Tuesday, July 13, 2010

journaling and prayer

I’m thinking about what Dallas Willard said about prayer, and about how it’s conversation with God about matters of mutual concern. And it made me feel better about how I usually pray – which is often in my journal.


I've been journaling regularly since the first day of eighth grade, and often, my best prayer times happen when I'm journaling. Because I don't journal to record events; I journal to figure things out. When I journal, I take what is bothering me, these big knotty problems that I can’t see a way around, and I lay them all out on the table, spreading them out so I can examine all the different bits, and I try to do that consciously in the Lord’s presence, inviting Him in and saying, “what is this? What am I missing? What do I do about this? Help me. Help me see what I’m seeing, help me know what to do, what my approach should be. Give me wisdom. Have mercy on me. Help me.”*

 And that? According to Willard, that is prayer. He said that the heart of prayer is the request.
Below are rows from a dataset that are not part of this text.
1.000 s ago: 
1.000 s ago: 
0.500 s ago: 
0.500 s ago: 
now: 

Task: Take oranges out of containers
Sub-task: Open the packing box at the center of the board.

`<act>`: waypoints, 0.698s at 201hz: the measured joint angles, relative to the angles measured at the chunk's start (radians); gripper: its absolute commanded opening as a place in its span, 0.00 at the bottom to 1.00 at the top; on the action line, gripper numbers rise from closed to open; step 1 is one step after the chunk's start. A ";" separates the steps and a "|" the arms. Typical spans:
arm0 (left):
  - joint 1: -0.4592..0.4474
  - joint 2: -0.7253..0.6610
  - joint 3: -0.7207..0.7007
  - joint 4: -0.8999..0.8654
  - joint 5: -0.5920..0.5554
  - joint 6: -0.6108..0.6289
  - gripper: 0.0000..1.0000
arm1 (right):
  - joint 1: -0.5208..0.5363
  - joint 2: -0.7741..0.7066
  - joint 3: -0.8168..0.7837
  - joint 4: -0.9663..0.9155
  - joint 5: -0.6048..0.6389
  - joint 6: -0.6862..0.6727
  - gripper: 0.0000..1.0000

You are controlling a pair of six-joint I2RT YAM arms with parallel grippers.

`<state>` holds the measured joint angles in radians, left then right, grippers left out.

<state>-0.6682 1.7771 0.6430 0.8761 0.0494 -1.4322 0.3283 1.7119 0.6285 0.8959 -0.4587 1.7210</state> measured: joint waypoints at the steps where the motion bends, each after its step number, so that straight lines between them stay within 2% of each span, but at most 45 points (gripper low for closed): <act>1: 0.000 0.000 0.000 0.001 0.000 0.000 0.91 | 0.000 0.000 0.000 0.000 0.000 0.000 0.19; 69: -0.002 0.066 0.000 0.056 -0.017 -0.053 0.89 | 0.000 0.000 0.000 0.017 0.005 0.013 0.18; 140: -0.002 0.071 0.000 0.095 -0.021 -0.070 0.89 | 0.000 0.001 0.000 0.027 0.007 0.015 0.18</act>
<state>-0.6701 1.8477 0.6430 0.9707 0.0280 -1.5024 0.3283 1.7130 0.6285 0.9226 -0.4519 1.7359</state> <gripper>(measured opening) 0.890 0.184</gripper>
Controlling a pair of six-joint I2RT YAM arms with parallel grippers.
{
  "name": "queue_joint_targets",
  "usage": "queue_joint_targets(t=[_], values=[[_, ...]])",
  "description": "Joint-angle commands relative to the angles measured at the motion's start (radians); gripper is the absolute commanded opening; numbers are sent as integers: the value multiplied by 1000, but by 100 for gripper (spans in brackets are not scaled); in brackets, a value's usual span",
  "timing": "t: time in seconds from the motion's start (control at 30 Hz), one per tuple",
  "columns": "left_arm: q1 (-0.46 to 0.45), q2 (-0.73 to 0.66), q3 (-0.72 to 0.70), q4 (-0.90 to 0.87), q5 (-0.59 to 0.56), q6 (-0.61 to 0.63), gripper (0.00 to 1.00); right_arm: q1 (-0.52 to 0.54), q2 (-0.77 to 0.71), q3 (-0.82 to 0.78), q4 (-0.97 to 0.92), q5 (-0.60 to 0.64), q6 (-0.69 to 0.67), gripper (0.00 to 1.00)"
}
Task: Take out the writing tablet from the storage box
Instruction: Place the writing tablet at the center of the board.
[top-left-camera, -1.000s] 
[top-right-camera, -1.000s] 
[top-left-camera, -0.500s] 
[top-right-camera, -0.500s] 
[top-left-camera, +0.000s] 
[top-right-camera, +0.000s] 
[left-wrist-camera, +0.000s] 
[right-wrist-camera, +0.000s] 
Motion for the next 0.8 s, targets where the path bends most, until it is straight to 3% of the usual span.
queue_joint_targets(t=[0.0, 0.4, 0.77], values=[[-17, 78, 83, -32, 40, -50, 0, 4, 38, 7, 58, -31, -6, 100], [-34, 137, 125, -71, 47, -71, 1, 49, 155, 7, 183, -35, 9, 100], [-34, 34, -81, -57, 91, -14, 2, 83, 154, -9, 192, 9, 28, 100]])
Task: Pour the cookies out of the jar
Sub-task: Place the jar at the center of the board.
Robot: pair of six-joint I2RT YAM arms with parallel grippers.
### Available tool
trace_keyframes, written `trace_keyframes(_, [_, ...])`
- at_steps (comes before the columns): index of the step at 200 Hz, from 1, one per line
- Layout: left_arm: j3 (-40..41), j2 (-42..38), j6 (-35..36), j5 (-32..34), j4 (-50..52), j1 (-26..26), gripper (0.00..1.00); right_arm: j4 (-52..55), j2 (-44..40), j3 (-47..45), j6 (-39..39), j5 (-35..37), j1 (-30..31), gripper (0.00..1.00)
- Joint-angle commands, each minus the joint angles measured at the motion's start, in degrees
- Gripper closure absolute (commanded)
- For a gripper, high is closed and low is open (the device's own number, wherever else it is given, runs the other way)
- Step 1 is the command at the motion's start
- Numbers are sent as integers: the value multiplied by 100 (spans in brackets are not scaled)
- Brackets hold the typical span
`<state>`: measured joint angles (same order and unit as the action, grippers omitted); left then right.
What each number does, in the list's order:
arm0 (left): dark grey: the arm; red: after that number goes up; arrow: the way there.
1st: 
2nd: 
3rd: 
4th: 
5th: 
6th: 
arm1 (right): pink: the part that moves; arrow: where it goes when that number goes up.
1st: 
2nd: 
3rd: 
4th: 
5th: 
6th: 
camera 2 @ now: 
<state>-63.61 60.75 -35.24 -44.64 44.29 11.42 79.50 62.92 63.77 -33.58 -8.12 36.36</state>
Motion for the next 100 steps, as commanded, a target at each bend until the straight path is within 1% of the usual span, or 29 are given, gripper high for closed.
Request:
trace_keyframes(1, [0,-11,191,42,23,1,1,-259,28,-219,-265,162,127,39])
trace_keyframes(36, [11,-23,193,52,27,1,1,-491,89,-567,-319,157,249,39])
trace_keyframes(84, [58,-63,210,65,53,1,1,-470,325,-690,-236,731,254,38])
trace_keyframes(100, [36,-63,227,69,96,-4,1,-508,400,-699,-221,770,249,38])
That there are other things a praying person will have in his life, like thanksgiving and praise, but that the heart of prayer is the request. And this, this laying out my problems and trying to look at them with the Lord – that’s prayer.

 I guess I always felt a little badly, because I so often felt like I prayed in my troubles and not in my joys. But now I see: prayer is for the troubles. Thanksgiving and praise is for the joys. It’s okay. It’s like in that song “Sacred” by Caedmon’s Call, where the singer is talking about her children and says, “Teach me to run to You/Like they run to me/For every little thing.” I am God’s child, and running to Him for “every little thing” is kind of what I’m supposed to be doing. That is, given the relationship, it makes sense. This is how children treat their parents.

Peace of Christ to you,

Jessica Snell


*It's become this more and more as I've gotten older. It wasn't all prayer at the beginning and still isn't now, but the further I get in His service, the more it all become that.